AIM OF THE EXERCISE:
For every line in the entries that contains "image", show the whole line.

DATA EXTRACTS:
──────────

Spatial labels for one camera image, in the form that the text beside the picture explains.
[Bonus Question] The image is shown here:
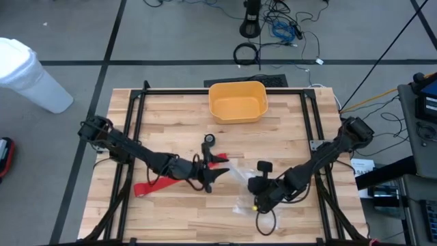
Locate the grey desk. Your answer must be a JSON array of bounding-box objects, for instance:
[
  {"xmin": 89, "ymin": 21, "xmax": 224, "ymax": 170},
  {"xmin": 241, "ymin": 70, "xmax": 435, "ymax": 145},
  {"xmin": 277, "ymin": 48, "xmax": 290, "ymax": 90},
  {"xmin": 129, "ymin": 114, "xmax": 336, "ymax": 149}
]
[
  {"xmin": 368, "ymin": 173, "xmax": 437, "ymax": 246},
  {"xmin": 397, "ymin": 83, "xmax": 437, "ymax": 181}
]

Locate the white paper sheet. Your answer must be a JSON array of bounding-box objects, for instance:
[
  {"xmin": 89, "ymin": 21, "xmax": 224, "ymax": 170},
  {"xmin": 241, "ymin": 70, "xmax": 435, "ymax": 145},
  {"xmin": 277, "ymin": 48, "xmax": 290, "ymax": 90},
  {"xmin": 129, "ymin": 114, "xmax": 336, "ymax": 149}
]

──────────

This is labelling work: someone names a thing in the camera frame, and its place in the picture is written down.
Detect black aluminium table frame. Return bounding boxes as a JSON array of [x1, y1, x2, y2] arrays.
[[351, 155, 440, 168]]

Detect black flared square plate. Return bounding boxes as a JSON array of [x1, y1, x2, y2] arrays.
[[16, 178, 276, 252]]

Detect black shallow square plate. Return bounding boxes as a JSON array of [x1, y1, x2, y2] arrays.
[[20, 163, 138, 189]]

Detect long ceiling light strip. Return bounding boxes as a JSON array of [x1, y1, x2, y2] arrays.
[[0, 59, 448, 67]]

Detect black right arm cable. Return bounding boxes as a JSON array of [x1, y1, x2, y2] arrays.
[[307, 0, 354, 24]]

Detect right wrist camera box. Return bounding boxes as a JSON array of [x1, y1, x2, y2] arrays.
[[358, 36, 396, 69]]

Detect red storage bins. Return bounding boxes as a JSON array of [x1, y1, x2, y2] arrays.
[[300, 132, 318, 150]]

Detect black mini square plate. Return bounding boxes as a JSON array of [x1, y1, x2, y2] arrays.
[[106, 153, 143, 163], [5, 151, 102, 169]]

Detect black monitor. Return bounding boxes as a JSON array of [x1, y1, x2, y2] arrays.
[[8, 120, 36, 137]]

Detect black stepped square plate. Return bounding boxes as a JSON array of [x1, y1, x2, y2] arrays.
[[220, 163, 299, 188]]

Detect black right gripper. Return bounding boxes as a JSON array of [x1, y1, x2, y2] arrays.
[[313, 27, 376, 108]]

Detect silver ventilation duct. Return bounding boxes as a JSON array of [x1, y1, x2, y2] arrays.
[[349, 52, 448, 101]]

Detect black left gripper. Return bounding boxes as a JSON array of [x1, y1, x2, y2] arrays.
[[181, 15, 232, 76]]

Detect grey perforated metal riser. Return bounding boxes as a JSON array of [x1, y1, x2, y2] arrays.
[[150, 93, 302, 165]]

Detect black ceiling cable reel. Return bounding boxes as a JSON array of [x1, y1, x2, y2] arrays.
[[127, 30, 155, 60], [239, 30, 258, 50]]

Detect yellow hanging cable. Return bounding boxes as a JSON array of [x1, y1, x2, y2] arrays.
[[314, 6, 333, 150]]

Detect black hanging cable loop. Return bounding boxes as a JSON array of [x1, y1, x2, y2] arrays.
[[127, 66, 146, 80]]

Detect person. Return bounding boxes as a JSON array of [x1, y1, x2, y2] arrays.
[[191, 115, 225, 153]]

──────────

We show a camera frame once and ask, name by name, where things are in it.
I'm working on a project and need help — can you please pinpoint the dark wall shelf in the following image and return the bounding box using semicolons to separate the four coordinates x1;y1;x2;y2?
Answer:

──────────

SOLVED PROBLEM:
Spatial labels for one camera image, in the form that the text beside the picture explains.
[Bonus Question] The image is shown here:
I'm working on a project and need help — can you please pinpoint the dark wall shelf in the following image and return the bounding box using semicolons to separate the four coordinates x1;y1;x2;y2?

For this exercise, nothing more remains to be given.